Perpetuada por los inmortales íconos del cine, la moda y la farándula, esta palabra nos remite a un mundo idealizado donde la belleza y el lujo van de la mano: el glamour nos seduce, nos hechiza y, justamente, sus orígenes etimológicos se remontan a las más antiguas prácticas de las artes oscuras.

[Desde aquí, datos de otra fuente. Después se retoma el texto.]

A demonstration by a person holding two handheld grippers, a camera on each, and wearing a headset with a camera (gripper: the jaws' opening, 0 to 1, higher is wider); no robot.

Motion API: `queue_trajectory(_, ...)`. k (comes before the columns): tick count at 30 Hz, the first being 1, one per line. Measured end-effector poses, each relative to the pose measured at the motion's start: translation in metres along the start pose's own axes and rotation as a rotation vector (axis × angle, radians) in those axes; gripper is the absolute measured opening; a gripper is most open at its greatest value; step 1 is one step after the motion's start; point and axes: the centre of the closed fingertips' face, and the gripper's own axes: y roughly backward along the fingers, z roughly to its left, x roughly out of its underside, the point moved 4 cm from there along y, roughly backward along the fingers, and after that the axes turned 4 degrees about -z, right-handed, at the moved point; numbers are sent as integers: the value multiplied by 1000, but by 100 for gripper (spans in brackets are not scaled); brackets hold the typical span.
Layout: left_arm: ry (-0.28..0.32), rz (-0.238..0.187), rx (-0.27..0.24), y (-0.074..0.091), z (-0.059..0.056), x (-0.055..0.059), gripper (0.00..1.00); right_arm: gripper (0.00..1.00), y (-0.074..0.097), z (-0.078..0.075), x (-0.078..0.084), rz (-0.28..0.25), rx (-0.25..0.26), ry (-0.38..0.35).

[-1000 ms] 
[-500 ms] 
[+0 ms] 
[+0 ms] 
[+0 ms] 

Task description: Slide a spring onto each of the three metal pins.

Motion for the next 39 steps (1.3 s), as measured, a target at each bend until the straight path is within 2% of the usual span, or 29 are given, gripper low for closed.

El glamour —que los españoles escriben glamur— nos llegó del idioma escocés, que modificó la palabra grammar para crear los términos glamer o gramarye, que quieren decir «hechizo mágico», refiriéndose específicamente a aquel utilizado para alterar la percepción visual, cambiando la apariencia del observado y «cubriéndolo» de gracia y belleza. Es posible que derive de raíces aún más antiguas, ya sea el griego γραμμάριον —grammárion, es decir, ‘gramo’—, que se usaba como medida de peso en las pociones mágicas de los libros de alquimia; o de dos términos del antiguo nórdico: glámr —una forma poética de nombrar a la luna, o a ciertos espíritus— o deglámsýni —que se traduciría como «visión glamurizada» o «ilusión visual».
El significado moderno del grammar inglés es ‘gramática’, pero antiguamente designaba por igual a estudiantes de cualquier disciplina del conocimiento y a los sabios que, una vez dominado su campo de especialización, poseerían peligrosos conocimientos mágicos. Durante la Edad Media los estudiantes que se especializaban en la grammatica latina —lengua inaccesible para la «gente común»— eran vistos con sospecha, pues en esas extrañas palabras bien podían encerrarse estudios impíos de alquimia, hechicería y nigromancia.
El uso de la palabra cambió a mediados del siglo XIX , en parte por su popularización en el inglés gracias a los poemas de Canto del último trovador, escrito por Walter Scott en 1805, donde utiliza la palabra para referirse a la propiedad mágica que hace ver a personas y lugares como una versión mejorada de sí mismos. En 1825 un suplemento del Diccionario etimológico del lenguaje escocés registró el término glamour-gift, ‘el don del glamour’, bajo la definición de «el poder del encantamiento; metáfora aplicada a la fascinación que ejerce el sexo femenino».
Para finales de los años 30, durante la era dorada de Hollywood, las revistas de moda, los estudios de cine y las compañías de cosméticos lograron resignificar la palabra para hablar —y vender— un concepto de belleza, elegancia y sensualidad que prometía ejercer una poderosa fascinación sobre los demás: ya no pertenecía sólo a las actrices de la gran pantalla, sino que una multitud de productos prometían dotar al comprador del poder del glamour; tradición que se mantiene hasta nuestros días, donde pastas de dientes, teléfonos inteligentes y suplementos de dieta nos aseguran que, sin importar lo anodinos que seamos, por el precio correcto nos dotarán de magia, encanto y felicidad.